Sinar Mas has re-iterated its commitment to sustainable practices and appointed Control Union Certification and the BSI Group to carry out independent audits. It has also suspended a plantation manager who the company said was responsible for questionable practices.

But Greenpeace is demanding that even trading companies such as Cargill Inc boycott Sinar Mas’ palm oil, amid concerns that its produce is indirectly reaching end consumers through third parties, making the boycott by Unilever and Nestle meaningless. Cargill has said it would wait for the results of the external audit before taking a view.

“It is important for us to strategise and improve communication … to be well-positioned when the industry meets to address this issue at the RSPO level,” said Mamat Salleh, chief executive of the Malaysian Palm Oil Association (MPOA).

He said the upcoming meeting will be a follow-up from a collaboration agreement signed between the MPOA, the Indonesian Palm Oil Association (or GAPKI) and other plantation organizations in early March.

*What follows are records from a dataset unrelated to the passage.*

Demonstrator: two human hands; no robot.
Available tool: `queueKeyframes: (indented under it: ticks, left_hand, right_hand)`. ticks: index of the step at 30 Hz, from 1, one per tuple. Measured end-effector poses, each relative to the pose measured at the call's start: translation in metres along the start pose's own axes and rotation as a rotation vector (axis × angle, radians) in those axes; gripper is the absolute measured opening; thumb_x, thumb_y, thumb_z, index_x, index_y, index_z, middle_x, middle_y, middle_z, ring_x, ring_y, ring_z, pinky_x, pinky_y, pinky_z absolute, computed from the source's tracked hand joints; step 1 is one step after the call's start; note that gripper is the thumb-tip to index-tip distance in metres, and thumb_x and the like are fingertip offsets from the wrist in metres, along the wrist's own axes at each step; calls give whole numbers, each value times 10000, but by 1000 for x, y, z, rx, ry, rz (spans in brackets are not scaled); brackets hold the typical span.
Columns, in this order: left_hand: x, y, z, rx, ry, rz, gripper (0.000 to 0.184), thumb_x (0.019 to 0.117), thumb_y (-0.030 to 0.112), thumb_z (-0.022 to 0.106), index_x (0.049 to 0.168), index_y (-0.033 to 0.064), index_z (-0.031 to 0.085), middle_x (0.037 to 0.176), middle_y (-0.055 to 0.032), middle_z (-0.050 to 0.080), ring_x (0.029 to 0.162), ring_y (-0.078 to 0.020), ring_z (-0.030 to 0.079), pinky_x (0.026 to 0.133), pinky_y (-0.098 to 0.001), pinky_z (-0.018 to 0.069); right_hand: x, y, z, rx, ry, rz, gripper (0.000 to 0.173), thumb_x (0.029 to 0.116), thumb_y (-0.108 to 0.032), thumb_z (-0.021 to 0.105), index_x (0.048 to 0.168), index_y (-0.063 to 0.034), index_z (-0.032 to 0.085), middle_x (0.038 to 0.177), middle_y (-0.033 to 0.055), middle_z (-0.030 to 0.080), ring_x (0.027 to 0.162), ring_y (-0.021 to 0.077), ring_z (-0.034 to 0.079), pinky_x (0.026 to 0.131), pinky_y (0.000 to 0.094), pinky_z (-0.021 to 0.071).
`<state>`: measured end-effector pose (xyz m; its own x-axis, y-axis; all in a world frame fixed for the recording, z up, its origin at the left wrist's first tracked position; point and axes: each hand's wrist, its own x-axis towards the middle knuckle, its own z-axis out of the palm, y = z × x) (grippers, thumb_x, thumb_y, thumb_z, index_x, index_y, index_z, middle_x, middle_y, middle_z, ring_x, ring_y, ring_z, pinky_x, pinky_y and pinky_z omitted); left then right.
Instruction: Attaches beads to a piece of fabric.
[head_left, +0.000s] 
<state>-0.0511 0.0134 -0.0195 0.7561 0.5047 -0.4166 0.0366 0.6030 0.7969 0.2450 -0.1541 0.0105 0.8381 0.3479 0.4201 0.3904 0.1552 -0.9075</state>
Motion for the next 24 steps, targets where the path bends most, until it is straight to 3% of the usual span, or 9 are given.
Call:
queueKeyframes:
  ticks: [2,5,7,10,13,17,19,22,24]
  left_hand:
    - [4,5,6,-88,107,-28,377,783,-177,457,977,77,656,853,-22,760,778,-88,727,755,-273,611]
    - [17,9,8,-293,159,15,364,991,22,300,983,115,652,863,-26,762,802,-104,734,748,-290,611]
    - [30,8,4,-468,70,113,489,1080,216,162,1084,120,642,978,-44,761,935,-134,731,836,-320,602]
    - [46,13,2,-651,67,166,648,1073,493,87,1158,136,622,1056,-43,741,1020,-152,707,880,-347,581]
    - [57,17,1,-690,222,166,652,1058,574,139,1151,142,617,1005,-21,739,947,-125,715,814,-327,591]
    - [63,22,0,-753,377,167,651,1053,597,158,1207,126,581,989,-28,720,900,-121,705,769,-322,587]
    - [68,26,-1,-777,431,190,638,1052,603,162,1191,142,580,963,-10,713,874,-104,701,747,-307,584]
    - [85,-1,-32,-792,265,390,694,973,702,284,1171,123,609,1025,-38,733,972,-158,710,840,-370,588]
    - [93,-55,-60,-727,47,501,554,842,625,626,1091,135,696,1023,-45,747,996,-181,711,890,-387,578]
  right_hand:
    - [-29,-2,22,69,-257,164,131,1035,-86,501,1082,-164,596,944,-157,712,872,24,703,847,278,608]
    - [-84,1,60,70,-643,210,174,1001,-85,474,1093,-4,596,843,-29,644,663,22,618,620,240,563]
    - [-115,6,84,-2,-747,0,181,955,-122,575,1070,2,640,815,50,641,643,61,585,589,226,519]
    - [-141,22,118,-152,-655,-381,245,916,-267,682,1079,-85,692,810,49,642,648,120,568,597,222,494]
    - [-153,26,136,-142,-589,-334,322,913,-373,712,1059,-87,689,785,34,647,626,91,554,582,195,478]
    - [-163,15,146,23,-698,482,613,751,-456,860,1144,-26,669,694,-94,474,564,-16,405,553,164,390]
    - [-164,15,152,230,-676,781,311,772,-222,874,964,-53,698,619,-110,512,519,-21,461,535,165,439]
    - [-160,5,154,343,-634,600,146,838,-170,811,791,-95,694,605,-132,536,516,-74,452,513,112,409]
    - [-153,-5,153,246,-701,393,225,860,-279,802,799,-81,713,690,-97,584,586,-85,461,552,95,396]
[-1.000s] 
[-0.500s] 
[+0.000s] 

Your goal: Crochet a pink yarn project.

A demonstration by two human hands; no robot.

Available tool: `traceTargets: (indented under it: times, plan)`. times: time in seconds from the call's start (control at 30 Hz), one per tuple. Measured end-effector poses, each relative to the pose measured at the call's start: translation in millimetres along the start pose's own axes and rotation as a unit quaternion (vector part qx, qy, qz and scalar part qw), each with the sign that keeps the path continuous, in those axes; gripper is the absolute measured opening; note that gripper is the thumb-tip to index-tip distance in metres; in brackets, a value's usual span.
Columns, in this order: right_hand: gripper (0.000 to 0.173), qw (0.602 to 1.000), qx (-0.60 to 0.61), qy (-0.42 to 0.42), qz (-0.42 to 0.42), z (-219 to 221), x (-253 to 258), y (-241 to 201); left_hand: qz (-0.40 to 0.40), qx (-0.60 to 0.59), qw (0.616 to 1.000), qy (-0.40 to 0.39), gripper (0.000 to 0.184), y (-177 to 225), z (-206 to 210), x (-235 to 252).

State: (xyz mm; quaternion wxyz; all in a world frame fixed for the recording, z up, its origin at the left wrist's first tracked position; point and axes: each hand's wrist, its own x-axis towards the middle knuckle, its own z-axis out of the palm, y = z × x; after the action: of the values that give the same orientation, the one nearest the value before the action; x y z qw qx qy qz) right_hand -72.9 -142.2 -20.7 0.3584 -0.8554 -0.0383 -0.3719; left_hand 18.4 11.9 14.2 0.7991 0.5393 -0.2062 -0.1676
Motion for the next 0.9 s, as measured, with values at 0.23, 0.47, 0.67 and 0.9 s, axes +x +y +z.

The meeting has generated much speculation amid talk that some palm oil producers, particularly those in Indonesia, may be planning to set up an alternative certification body, as they felt the RSPO hasn’t been able to serve their cause. Some industry executives have even said the meeting will be the precursor to setting up the alternative certification body.

Most major plantation companies in Malaysia are members of the RSPO while only some Indonesian companies have joined the body. Indonesia and Malaysia currently account for about 85% of the global palm oil supply. “The key issue in the upcoming meet is to discuss ways to address environmental and other equally compelling concerns. Producers are keen on a win-win solution at the RSPO level before opting to setup of a separate certification body,” Mamat said.

Growers had threatened to walk out of the RSPO annual meeting last November and quit the organization if it agreed with demands by Europe and Greenpeace to include additional conditions such as GHG emissions to the already stringent certification process.

Many growers say they are burdened with too many RSPO requirements while those with certified oils feel the demand for “green” palm oil was sluggish as buyers weren’t willing to pay a premium for RSPO-certified sustainable palm oil.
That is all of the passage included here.